Some disorders result in a predictable constellation of conditions or signs/symptoms, each of which should be cataloged and coded. The archetype of this is liver disease. The causative hepatitis or cirrhosis triggers the liver disease category, but hepatic encephalopathy and coagulopathy due to liver disease should also be diagnosed and captured.
For now, hepatic encephalopathy should be coded with the "without coma" version of the liver disease plus G93.49, Other encephalopathy. (The Maintenance Committee is working on its own unique code.) This is in accordance with the Coding Clinic Clarification 3Q 2016, p. 42, which instructs to use a type 2 diabetes mellitus w/ hypoglycemia w/o coma plus G93.41, Metabolic encephalopathy for "encephalopathy due to diabetic hypoglycemia." Because the underlying conditions do not invariably result in encephalopathy, there must be an additional code to describe that manifestation and how profoundly ill the patient is.
The appropriate coagulopathy code for the linked coagulation defect is D68.4, Acquired coagulation factor deficiency. This is important because documentation resulting in the R79.1, Abnormal coagulation profile, does not trigger the model.
Be on the lookout for the following specific conditions (as applicable and with integrity):
• Low blood pressure: Was it really hypotension or shock instead?
• Fluid and electrolytes disorders: Includes E86.9, Volume depletion, unspecified; dehydration; acid-base diagnoses; fluid overload; hypo-/hypernatremia/osmolality; hypo-/hyperkalemia.
• Metastatic cancer (any current active malignancy).
• Severe brain/spinal conditions: These are triggered by most types of encephalopathy, anoxic brain damage, cerebral edema, brain compression, and brain death, but not coma.

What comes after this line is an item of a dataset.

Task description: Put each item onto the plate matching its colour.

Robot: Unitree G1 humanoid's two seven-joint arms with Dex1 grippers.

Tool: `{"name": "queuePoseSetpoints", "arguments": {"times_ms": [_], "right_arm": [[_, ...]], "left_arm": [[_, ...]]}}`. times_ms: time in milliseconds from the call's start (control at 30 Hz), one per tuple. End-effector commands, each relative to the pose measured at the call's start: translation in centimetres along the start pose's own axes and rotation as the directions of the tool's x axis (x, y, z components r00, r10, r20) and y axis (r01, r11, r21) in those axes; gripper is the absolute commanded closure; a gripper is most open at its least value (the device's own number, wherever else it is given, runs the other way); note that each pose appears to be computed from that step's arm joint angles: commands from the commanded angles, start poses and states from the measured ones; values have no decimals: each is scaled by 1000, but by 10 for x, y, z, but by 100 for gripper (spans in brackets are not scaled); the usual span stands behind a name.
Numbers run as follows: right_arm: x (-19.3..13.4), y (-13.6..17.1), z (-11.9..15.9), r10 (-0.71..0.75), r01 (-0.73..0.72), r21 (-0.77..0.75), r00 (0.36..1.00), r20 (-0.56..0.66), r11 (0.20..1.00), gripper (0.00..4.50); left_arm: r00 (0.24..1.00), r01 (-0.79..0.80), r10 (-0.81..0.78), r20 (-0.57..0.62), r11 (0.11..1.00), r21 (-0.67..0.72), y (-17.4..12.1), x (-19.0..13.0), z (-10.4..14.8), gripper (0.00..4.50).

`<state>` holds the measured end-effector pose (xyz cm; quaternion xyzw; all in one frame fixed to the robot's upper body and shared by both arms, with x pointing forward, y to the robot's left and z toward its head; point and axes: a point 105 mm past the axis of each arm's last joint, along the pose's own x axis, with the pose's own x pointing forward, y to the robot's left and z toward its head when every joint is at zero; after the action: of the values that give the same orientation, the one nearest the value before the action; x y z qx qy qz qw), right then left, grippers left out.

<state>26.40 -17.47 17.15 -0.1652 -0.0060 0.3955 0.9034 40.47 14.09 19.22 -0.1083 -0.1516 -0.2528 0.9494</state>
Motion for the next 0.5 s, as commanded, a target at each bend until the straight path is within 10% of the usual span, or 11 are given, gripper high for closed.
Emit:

• Coagulopathy variable groups: There are several that risk adjust, and providers have no idea that they are consequential, so they often don't include them in the History and Physical assessment and plan. The reason these conditions are considered significant is that they render the patient more likely to die. Recognizing them early with POA-Y designation could improve the patient's outcome.

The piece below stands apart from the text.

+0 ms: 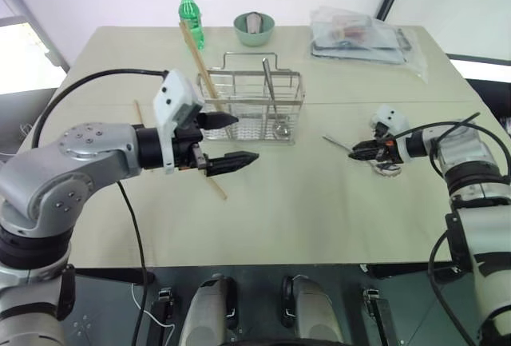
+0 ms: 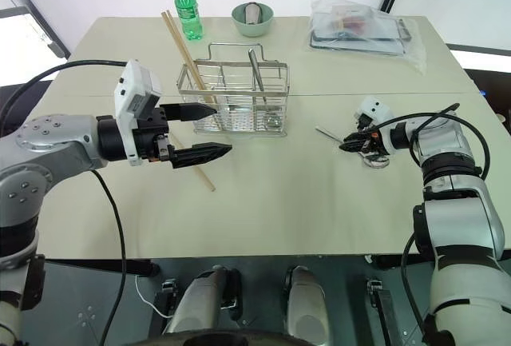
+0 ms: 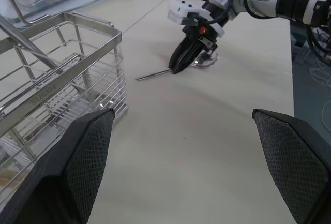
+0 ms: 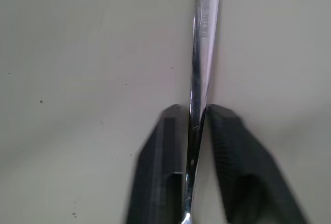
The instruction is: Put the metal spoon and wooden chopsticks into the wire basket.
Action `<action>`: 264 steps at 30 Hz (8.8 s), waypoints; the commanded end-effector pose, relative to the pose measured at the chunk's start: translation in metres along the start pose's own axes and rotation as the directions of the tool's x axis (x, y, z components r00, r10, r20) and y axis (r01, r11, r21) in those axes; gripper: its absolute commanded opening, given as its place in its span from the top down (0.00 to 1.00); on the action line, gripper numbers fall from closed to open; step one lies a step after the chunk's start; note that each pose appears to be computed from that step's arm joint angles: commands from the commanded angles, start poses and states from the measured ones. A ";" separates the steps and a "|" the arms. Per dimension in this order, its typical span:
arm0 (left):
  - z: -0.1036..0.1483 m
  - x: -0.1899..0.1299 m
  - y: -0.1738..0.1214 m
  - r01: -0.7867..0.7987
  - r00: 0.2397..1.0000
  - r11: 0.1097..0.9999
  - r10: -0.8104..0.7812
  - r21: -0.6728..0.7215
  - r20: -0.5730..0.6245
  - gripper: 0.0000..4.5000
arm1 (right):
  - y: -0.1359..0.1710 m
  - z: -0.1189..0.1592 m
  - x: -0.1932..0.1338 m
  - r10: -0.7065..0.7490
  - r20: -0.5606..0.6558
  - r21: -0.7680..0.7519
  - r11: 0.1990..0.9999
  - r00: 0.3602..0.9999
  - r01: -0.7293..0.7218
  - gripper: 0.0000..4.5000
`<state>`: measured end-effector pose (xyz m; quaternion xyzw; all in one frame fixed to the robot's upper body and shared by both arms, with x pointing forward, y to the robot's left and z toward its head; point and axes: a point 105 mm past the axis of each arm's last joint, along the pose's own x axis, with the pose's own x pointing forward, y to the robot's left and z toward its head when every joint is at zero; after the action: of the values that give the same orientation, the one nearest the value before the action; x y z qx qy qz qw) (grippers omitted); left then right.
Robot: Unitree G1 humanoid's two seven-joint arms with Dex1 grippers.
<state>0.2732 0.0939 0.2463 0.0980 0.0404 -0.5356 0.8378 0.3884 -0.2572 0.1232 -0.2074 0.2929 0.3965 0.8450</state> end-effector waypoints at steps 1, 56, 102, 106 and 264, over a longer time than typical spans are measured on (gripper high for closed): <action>0.011 -0.002 0.001 -0.017 1.000 0.999 0.016 0.043 0.026 0.00 | -0.001 0.000 0.001 -0.013 -0.027 -0.021 1.000 1.000 0.012 0.98; 0.055 -0.033 0.052 -0.317 0.932 0.945 0.296 0.076 0.209 0.00 | 0.042 0.229 -0.007 -0.207 0.885 0.254 0.966 0.418 -0.059 0.02; -0.120 -0.080 0.219 -0.929 0.290 0.052 0.717 -0.365 -0.634 0.00 | 0.126 0.144 -0.105 0.300 0.723 -0.168 0.950 0.622 -0.263 0.02; -0.129 -0.077 0.216 -0.938 0.281 0.058 0.705 -0.342 -0.651 0.00 | 0.125 0.143 -0.106 0.281 0.730 -0.153 0.956 0.623 -0.251 0.02; 0.181 0.008 0.165 -0.574 0.462 0.732 0.659 -0.367 0.594 0.98 | 0.109 0.129 -0.114 0.049 0.759 0.054 0.989 0.650 -0.138 0.00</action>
<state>0.4300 0.1244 0.4280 -0.1884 -0.2528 -0.1774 0.9323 0.2948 -0.1759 0.2666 0.0477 -0.0236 0.4753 0.8782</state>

Certain D68 coagulation defect codes and particular types of thrombocytopenia trigger coagulopathy and CC coagulopathy. D68.32, Hemorrhagic disorder due to extrinsic circulating anticoagulants, refers to a drug-induced condition of excessive anticoagulation complicating a bleeding condition. The provider needs to make a link between the coagulopathy and the medication, as well as the bleeding and the coagulopathy. This is fortunate in that it's difficult to get providers to use that ICD-10 code verbiage.
• Code status: It is imperative to address code status for clinical reasons. Additionally, the status of DNR and/or palliative care is found in certain mortality models. This supports addressing the issue early, specifically in the emergency department. Remind providers that DNR does not mean Do Not Record; who is more expected to die than this type of patient? Regardless of whether you transition the patient at or after admission, you still want to be sure appropriate risk-adjusting conditions are documented and captured, even if an active decision to not treat due to code status has been made.
As with all worthwhile clinical documentation improvement activities, the last action is to close the loop with feedback and education. Querying for conditions that impact the risk-adjusted mortality model serves as a teaching moment for the individual provider. Information regarding lessons learned from mortality reviews should be disseminated to the entire medical staff to help improve their documentation of all patient encounters.
Keep in mind that the ultimate goal of accurate documentation and coding is not to explain why a death occurred unexpectedly, but rather to ensure excellent clinical care and the prevention of avoidable deaths.
— Erica E. Remer, MD, FACEP, CCDS, is founder and president of Erica Remer, MD, Inc, which offers clinical documentation and ICD-10 consulting services.